_Exercise directions_
Look through the lines below, find those with the word "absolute", and copy them.
========================================================================
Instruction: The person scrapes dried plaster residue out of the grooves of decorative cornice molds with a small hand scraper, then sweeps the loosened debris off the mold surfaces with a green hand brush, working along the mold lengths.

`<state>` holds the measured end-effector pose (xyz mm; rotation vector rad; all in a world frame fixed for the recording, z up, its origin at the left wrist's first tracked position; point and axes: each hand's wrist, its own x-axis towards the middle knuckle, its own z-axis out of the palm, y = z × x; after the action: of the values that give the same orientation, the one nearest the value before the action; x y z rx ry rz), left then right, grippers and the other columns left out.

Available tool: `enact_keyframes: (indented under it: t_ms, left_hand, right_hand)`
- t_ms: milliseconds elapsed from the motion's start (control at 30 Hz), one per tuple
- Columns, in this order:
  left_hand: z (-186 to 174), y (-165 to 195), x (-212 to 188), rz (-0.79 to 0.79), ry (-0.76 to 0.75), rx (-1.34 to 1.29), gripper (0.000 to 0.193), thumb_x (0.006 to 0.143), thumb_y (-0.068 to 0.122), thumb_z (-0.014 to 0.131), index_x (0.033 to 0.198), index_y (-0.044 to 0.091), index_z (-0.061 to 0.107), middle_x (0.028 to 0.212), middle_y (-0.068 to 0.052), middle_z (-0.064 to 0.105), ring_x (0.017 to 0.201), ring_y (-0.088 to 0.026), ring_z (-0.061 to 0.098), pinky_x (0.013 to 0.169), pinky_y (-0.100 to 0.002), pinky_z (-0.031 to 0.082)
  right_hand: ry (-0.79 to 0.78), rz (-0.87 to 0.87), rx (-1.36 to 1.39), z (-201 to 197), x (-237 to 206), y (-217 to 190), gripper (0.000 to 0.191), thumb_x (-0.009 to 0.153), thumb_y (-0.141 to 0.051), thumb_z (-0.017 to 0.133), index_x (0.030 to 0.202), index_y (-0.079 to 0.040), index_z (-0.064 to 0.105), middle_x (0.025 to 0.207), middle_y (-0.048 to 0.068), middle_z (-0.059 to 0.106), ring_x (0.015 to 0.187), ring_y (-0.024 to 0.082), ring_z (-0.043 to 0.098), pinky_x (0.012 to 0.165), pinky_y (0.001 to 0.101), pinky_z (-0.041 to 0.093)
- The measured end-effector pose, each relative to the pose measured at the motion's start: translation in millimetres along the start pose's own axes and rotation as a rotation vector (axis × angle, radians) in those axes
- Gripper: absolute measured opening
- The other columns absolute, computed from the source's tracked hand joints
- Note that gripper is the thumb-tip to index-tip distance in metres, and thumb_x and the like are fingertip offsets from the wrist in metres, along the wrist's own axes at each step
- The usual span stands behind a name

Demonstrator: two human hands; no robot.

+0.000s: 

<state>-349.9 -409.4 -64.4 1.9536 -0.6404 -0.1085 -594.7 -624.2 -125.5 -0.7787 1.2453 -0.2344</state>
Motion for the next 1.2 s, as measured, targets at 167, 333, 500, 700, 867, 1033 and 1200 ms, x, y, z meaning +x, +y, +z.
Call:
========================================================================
_Solution for this task_
- Gripper: absolute measured opening
- The other columns absolute, computed from the source's tracked hand joints

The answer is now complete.